■ TASK BRIEF ■
In the entries below, the word "white" appears on some lines. Copy each of those lines.

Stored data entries
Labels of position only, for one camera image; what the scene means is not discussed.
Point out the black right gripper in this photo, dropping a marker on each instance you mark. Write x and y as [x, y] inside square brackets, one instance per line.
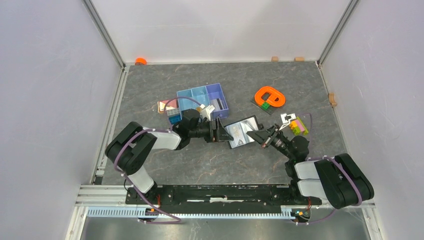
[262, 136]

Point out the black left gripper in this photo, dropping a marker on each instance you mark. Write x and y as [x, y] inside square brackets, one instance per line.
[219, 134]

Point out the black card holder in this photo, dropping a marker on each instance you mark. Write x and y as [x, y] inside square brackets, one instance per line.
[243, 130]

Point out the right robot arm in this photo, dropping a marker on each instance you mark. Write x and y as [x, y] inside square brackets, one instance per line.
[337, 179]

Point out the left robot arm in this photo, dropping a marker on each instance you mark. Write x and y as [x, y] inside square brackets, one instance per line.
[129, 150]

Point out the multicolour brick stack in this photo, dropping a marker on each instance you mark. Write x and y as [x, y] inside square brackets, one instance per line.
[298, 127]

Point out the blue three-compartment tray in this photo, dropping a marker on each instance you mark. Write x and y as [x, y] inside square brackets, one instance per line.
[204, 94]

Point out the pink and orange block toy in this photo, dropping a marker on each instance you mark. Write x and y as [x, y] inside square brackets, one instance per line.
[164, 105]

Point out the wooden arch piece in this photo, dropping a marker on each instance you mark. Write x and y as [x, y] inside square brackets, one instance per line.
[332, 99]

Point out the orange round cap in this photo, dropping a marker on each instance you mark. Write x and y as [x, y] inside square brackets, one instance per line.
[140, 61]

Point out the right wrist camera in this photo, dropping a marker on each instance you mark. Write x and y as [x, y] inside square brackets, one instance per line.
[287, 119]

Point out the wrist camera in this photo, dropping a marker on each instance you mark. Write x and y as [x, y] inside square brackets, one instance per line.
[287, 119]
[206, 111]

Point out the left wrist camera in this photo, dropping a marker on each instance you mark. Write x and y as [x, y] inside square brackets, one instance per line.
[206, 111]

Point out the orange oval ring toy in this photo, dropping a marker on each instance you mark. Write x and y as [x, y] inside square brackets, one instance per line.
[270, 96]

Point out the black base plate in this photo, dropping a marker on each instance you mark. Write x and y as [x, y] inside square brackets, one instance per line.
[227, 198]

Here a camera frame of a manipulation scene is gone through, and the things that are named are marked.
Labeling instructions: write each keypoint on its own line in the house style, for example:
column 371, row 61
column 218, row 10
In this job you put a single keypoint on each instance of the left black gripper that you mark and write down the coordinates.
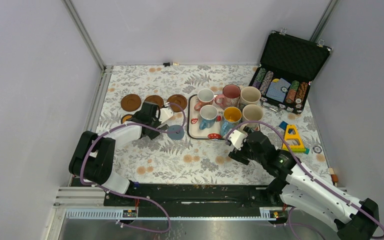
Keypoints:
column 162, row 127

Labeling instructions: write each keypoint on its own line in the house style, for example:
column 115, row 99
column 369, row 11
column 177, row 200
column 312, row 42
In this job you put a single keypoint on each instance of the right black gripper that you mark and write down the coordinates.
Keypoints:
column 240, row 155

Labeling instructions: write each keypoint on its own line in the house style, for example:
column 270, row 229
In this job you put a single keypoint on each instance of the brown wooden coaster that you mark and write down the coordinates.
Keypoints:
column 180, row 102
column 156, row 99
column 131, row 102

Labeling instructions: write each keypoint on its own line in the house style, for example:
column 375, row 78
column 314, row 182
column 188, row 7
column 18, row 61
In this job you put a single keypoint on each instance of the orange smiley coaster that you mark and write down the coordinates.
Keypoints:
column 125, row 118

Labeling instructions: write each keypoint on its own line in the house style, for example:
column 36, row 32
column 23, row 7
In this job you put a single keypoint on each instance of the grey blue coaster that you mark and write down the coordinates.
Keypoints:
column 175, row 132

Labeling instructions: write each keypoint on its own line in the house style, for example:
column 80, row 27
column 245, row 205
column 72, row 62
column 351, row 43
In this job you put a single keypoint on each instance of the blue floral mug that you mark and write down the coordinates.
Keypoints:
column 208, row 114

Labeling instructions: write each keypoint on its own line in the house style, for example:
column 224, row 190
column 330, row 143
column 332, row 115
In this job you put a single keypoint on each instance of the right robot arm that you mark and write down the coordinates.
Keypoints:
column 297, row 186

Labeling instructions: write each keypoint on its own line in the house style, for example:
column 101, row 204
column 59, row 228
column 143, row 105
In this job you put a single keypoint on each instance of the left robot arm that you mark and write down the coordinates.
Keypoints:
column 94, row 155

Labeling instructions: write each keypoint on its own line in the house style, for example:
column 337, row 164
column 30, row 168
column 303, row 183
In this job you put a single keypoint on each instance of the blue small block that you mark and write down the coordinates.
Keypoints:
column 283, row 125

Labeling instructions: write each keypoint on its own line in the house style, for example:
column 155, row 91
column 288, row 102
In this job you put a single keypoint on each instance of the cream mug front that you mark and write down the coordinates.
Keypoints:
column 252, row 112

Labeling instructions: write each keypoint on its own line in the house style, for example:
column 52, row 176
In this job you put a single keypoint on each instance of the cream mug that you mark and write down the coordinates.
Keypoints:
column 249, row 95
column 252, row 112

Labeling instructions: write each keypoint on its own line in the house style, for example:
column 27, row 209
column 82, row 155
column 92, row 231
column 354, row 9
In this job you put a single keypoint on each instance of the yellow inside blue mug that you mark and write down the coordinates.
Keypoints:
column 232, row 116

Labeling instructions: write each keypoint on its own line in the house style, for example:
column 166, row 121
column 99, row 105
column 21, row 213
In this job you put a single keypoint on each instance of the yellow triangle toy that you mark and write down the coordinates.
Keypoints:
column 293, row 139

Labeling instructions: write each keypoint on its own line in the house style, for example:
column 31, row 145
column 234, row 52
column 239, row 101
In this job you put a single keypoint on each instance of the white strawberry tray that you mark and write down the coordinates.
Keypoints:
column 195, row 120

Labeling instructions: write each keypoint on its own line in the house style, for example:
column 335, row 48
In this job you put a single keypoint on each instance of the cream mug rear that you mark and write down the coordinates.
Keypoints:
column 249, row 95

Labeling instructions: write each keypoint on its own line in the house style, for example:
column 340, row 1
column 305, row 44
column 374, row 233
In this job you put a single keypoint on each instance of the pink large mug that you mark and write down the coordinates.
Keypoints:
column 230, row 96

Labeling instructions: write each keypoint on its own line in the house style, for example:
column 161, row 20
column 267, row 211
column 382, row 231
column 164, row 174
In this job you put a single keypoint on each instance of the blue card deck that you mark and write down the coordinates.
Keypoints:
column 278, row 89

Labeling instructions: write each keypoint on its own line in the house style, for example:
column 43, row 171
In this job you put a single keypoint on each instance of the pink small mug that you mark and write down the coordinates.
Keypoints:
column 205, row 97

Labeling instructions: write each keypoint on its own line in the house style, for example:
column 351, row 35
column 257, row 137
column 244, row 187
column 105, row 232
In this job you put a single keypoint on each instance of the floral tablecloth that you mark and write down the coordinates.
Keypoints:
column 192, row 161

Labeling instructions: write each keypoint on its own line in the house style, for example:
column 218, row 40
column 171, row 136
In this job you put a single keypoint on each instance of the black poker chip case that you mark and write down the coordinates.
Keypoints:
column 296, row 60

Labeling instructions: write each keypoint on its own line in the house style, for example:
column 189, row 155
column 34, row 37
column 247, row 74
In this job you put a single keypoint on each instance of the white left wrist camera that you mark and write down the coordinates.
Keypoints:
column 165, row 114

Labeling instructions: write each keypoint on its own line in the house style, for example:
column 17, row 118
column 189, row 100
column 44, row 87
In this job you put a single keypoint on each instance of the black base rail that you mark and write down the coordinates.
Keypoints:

■ COMPLETED EXERCISE ■
In this job you put a single keypoint on each instance of the white strawberry tray that you mark and write down the coordinates.
In this job you put a single keypoint on each instance of the white left wrist camera that you mark and write down the coordinates.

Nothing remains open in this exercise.